*Exercise description*
In the entries below, find the lines that contain the word "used" and copy them.

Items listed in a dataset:
──────
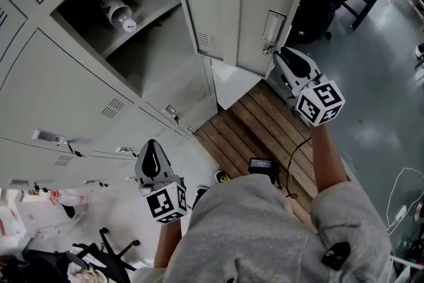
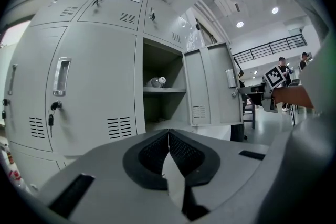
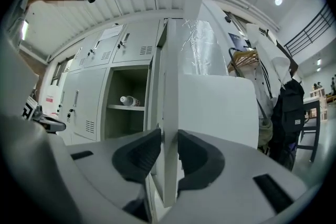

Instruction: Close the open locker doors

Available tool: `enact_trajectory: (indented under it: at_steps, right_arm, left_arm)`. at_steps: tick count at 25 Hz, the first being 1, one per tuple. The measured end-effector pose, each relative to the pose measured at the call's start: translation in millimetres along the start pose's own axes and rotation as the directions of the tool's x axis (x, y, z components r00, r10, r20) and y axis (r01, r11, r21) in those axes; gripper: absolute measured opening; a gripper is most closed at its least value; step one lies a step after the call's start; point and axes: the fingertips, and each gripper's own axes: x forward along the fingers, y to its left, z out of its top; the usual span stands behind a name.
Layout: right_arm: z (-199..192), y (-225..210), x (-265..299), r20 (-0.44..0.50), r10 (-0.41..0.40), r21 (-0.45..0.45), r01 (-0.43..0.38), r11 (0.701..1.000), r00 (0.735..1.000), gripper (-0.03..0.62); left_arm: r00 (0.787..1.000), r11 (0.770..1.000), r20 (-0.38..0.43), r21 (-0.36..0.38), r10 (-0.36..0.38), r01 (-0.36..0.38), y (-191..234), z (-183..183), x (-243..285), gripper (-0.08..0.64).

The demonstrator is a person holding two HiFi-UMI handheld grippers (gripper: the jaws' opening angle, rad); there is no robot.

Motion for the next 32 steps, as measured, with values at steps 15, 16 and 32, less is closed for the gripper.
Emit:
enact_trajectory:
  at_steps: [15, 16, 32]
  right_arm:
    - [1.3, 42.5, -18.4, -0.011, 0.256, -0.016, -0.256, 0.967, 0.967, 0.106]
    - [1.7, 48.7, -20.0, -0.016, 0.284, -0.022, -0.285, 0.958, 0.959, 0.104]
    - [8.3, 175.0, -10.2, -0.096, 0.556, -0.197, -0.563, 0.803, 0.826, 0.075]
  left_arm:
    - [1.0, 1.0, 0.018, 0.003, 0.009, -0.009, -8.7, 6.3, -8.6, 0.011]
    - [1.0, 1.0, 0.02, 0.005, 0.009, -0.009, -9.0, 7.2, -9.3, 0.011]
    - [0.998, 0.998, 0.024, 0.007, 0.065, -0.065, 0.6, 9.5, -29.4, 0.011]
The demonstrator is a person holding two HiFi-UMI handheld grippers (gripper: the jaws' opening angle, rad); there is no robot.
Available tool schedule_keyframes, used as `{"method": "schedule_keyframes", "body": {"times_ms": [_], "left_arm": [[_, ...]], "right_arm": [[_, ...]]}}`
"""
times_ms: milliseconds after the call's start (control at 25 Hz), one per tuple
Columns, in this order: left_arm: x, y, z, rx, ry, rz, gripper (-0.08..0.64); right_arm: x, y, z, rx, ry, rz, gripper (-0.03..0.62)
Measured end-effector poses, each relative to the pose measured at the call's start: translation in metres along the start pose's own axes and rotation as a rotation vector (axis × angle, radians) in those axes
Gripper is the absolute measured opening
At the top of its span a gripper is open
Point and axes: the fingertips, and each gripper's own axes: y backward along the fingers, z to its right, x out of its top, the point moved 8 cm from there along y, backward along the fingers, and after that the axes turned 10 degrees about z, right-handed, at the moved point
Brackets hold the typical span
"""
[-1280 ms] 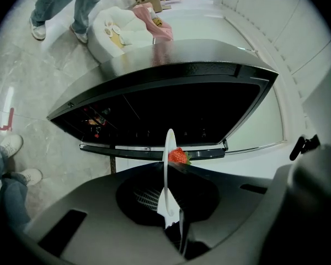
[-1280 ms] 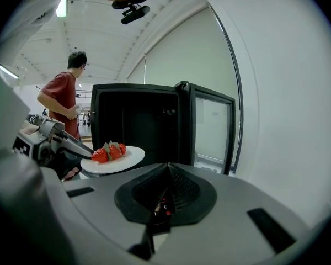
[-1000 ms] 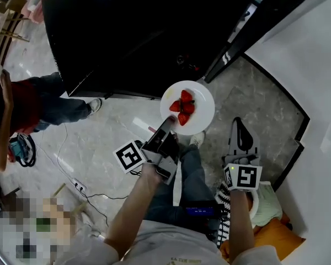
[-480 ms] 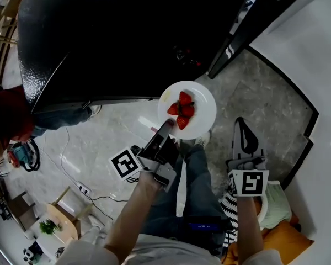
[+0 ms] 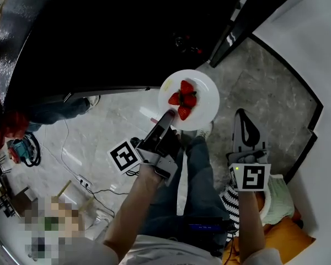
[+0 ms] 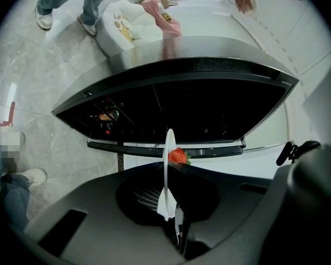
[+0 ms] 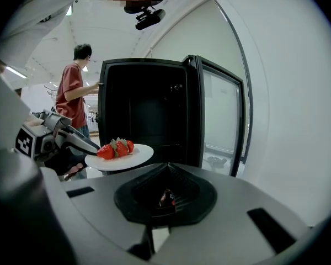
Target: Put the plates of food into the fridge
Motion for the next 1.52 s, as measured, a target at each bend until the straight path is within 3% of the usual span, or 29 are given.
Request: {"method": "schedule_keyframes", "body": {"times_ms": [440,920,1520], "left_arm": [[-0.001,-0.003,-0.002,-0.011,-0.031,0.045,0.017],[0.005,-0.03,-0.008,-0.011,0.012,0.106,0.017],[0.01,-0.047,-0.011,0.006,0.005,0.17,0.017]], "right_arm": [[-0.003,0.005,0.006,0.032,0.009,0.007,0.009],[-0.008,-0.03,-0.003,0.102,-0.039,0.018,0.009],[-0.005,-0.072,-0.007,0.205,-0.001,0.053,0.009]]}}
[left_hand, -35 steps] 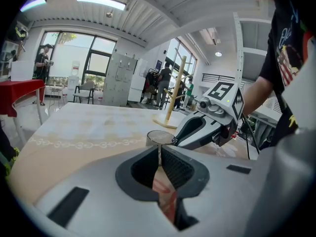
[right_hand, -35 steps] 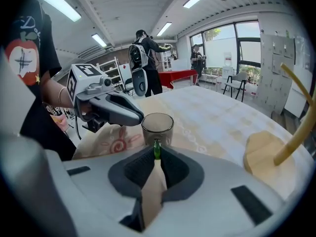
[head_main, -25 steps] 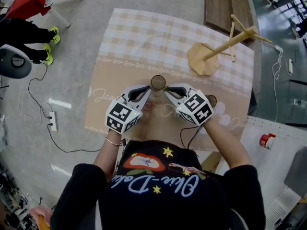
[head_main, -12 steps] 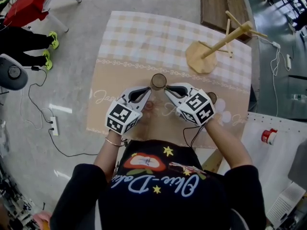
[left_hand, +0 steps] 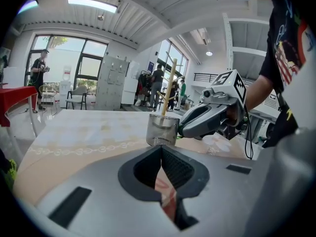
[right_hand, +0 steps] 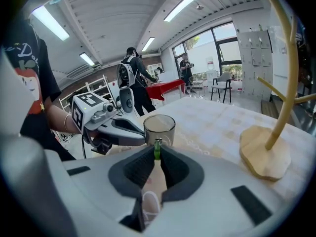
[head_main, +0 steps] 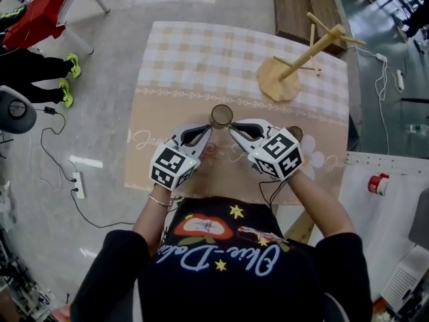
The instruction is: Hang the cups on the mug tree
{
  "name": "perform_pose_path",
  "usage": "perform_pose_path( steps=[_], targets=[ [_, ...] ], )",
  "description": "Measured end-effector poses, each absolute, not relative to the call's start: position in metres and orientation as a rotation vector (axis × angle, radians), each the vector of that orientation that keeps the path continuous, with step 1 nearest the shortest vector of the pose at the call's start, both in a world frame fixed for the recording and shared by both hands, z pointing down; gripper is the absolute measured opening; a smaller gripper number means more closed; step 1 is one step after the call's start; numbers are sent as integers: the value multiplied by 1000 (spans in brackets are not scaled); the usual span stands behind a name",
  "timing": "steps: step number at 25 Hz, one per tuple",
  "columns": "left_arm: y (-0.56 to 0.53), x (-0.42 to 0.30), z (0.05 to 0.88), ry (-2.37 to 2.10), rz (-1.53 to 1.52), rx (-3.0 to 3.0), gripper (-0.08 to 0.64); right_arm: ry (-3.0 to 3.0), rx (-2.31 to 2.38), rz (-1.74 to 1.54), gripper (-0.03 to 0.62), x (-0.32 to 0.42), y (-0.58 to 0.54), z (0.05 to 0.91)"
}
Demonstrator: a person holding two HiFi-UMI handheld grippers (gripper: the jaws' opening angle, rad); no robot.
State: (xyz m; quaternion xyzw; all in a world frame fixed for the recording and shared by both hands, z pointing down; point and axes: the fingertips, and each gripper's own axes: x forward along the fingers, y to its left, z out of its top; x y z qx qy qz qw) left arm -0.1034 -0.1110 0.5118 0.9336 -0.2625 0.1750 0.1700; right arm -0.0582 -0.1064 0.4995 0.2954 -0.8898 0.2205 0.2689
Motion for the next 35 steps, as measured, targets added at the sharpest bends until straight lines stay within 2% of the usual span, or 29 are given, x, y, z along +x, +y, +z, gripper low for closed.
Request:
perform_pose_path(
  steps=[35],
  targets=[
    [-103,-105,488,-609,430,2812,9,-2487,915,624,40,-79,-92,459]
  ],
)
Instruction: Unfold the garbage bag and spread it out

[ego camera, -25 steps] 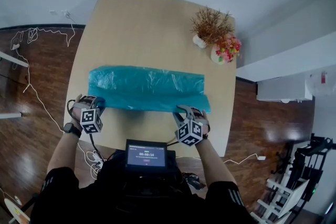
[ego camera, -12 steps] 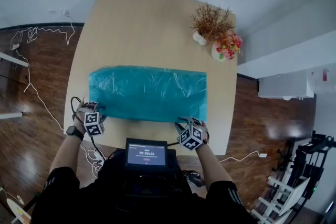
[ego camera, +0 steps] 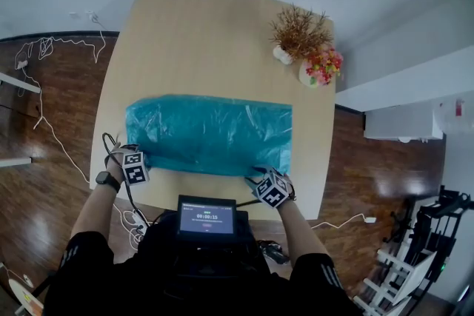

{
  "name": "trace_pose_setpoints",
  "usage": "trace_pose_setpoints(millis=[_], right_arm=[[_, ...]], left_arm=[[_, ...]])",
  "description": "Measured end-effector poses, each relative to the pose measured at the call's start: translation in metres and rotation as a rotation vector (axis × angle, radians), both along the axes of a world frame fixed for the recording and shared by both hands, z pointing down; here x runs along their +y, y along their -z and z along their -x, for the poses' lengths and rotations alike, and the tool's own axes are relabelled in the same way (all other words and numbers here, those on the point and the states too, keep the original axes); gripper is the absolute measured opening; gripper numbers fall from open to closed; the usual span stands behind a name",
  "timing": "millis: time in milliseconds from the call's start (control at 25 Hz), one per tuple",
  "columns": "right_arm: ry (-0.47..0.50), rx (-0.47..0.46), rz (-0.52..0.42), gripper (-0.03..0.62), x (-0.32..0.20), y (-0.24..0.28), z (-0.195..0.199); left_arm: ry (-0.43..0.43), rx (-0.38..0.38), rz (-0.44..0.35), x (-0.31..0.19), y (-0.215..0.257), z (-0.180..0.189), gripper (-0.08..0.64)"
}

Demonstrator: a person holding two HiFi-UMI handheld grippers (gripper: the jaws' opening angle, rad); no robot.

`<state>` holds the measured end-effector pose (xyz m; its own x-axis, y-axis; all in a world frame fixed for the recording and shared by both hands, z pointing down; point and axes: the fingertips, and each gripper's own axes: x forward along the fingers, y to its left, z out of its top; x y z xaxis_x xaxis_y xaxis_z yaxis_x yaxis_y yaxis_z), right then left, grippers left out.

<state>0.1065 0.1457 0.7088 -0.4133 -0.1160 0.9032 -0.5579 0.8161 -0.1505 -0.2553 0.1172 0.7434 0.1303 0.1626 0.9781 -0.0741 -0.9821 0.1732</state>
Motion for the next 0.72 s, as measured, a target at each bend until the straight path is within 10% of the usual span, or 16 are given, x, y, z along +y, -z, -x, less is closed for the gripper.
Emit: trace_pose_setpoints(millis=[440, 720], right_arm=[[-0.061, -0.133, -0.212, 0.227, -0.064, 0.087, 0.023], [-0.077, -0.073, -0.123, 0.227, -0.104, 0.039, 0.019]], left_arm=[[0.032, 0.006, 0.016, -0.004, -0.001, 0.0, 0.235], [0.067, 0.024, 0.014, -0.012, 0.002, 0.003, 0.256]])
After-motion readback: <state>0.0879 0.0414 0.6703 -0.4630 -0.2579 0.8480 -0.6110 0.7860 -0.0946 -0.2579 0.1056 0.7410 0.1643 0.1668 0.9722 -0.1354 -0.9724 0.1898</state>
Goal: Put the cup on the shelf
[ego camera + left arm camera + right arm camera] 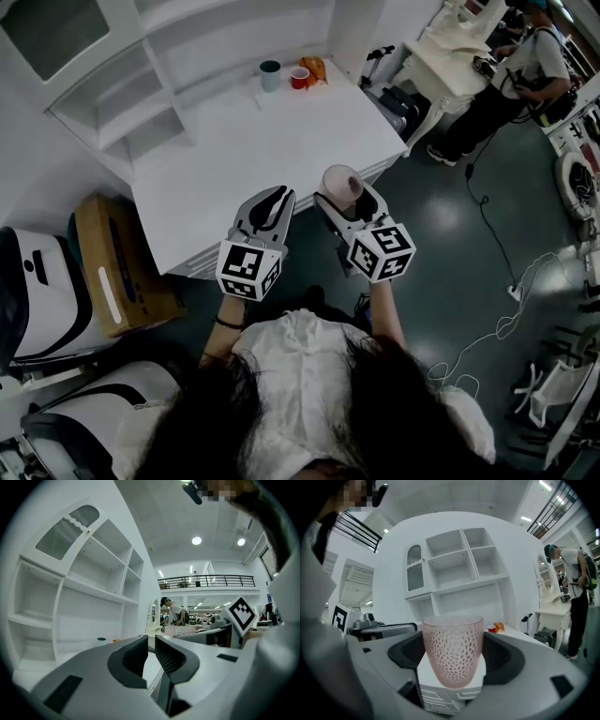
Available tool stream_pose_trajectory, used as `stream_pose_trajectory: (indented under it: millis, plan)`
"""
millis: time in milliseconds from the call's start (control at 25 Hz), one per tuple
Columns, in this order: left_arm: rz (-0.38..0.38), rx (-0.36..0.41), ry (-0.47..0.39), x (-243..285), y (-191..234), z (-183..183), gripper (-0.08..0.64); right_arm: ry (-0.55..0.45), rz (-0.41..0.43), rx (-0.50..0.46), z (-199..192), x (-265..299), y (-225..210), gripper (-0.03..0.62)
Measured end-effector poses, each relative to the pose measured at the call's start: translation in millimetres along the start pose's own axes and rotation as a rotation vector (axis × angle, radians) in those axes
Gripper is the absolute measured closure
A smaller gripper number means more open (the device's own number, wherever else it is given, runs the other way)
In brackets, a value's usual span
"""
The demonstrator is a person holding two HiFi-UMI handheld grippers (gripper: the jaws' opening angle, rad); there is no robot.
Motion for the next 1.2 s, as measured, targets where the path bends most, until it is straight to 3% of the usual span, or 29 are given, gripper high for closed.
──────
*Result below*
Available tool schedule_keyframes, used as `{"method": "schedule_keyframes", "body": {"times_ms": [_], "left_arm": [[_, ...]], "right_arm": [[_, ...]]}}`
Available tool stream_pose_trajectory, used as `stream_pose_trajectory: (indented under it: millis, plan)`

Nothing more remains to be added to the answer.